In the Congressional election of 1863, Lucian Anderson of Graves County was nominated by the pro-Union forces on the Union Democratic ticket. Quintus Quigley of Paducah was unimpressed with Anderson and commented in his diary, “They endorsed the administration of Lincoln and a total destruction of States’ rights.” Lawrence Trimble was nominated on the Kentucky Peace Democratic ticket which consisted of a portion of former Southern Rights Party members. The main objective of the Kentucky Peace Democrats was to oppose the Lincoln administration, “Lincoln’s war”, and his recently issued Emancipation Proclamation which freed slaves in the Southern Confederacy. Even though the proclamation did not free slaves in Kentucky or any of the other Border States, the Peace Democrats viewed it a clear violation of states’ rights.

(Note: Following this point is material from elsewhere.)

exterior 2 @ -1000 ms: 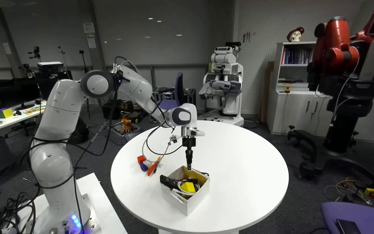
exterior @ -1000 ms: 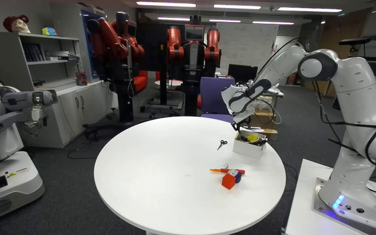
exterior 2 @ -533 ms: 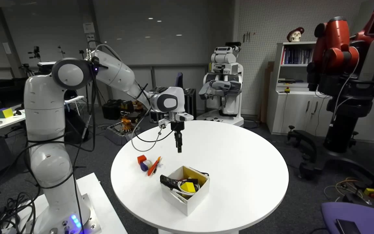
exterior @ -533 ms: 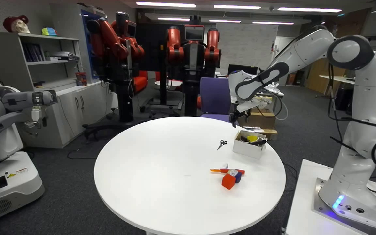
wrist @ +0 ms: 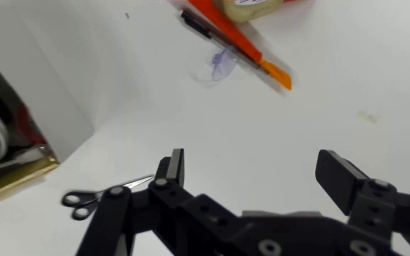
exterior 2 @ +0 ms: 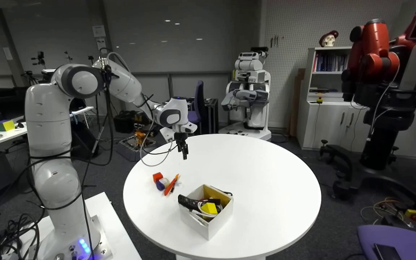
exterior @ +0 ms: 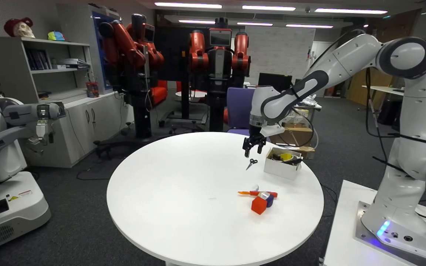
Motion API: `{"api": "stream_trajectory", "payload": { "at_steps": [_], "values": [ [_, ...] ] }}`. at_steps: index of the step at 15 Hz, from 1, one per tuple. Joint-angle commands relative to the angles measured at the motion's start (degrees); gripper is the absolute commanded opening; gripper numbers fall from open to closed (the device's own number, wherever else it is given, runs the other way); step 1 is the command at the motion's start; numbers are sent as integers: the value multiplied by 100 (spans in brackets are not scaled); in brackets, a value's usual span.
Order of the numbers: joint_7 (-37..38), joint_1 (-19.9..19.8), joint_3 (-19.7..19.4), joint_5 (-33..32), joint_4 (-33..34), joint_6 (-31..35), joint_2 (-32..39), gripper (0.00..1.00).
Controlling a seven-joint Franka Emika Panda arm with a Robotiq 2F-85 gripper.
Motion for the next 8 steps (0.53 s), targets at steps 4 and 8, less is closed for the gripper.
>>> {"api": "stream_trajectory", "payload": {
  "at_steps": [4,8],
  "values": [
    [-2215,-103,544,937,479,-208,742,100],
    [-3306,-191,661,830,827,-733,1219,100]
  ]
}}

The race between Anderson and Trimble was very spirited with free exercise of exchange of ideas despite the presence of the Union army. Local unionists attacked Trimble as a “southern “traitor” in his refusal to commit to voting to send money or men to the war effort.” At a county court day speech in Mayfield, Trimble admitted he would not support the war effort, but declared “he was as good a Union man as anybody.” Anderson capitalized on Trimble’s admittance to the Unionist crowd by declaring he was for “voting the last man and dollar for putting down the rebellion.”
Anderson clearly had the support of the Unionist vote in the Purchase, but Trimble’s stance on not supporting the war effort, worried Union officials that he might appeal to the silent, but majority Confederate sympathizers of the Purchase. To quash any possible victory for the Kentucky Peace Democrats, Union soldiers arrested Trimble two weeks before the election and placed him in a cell in Henderson, Kentucky. Trimble was offered his freedom if he agreed to drop out of the race, a bargain he refused. Trimble’s name was struck from the ballot in a few counties.
The Union ticket won heavily in the election statewide and Anderson beat Trimble in the First Congressional District with a total vote of 4,423 to 711. In the Purchase, Anderson defeated Trimble 1,650 to 523. Union intimidation could not stop the counties of Marshall, Fulton, and Hickman from giving Trimble a majority of their votes. The vote totals would lead one to believe that Unionists had made gains in the Purchase in 1863, but the Union totals were more of a result of Union solider occupation and the disallowance of the majority populace from voting because of their Southern sympathizes. Historian Berry Craig explained, “Yet in victory, Anderson could not muster as many Purchase votes [in 1863] as Trimble garnered in defeat in 1861. Thus, it would seem that few hearts and minds had been won over to the Union cause. Unionists remained a minority in Kentucky’s South Carolina.”
The election of 1863 also saw Kentuckians overwhelmingly elect Unionist Thomas E. Bramlette over the anti-Lincoln Charles Wickliffe. Bramlett carried the Purchase 1,729 to 554. A new state house and senate was elected which built on the Union majority in the state. Purchase area Unionists sent the following men to the state House of Representatives: Thomas P. Hays of Ballard County, John Whitnell of Calloway County, F.M. Ray of Fulton and Hickman Counties, E.W. Smith of Graves County, Thomas Barchett of McCracken County, and Wiley Waller of Marshall County. W.T. Chiles, J.D. Landrum, and T.W. Hammond were sent to the State Senate.